====== Data section

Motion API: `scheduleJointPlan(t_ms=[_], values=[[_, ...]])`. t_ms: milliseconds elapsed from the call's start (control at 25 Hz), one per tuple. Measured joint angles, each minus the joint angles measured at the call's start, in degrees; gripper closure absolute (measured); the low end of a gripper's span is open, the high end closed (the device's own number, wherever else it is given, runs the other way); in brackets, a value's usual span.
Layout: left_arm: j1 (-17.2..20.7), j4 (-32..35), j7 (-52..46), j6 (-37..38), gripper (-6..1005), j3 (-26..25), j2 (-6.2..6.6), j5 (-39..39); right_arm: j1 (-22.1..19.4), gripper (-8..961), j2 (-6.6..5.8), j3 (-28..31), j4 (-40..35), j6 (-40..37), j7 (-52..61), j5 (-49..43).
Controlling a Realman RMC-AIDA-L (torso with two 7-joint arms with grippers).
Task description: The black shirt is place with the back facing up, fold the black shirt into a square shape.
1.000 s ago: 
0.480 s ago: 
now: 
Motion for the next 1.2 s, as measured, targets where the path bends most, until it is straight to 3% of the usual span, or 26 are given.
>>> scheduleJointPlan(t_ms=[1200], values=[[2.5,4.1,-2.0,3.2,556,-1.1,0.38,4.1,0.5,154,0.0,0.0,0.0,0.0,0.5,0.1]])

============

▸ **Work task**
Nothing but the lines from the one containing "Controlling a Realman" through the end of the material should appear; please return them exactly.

▸ **Result for this exercise**
Controlling a Realman RMC-AIDA-L (torso with two 7-joint arms with grippers).
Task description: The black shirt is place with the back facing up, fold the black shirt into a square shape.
1.000 s ago: 
0.480 s ago: 
now: 
Motion for the next 1.2 s, as measured, targets where the path bends most, until it is straight to 3% of the usual span, or 26 are given.
>>> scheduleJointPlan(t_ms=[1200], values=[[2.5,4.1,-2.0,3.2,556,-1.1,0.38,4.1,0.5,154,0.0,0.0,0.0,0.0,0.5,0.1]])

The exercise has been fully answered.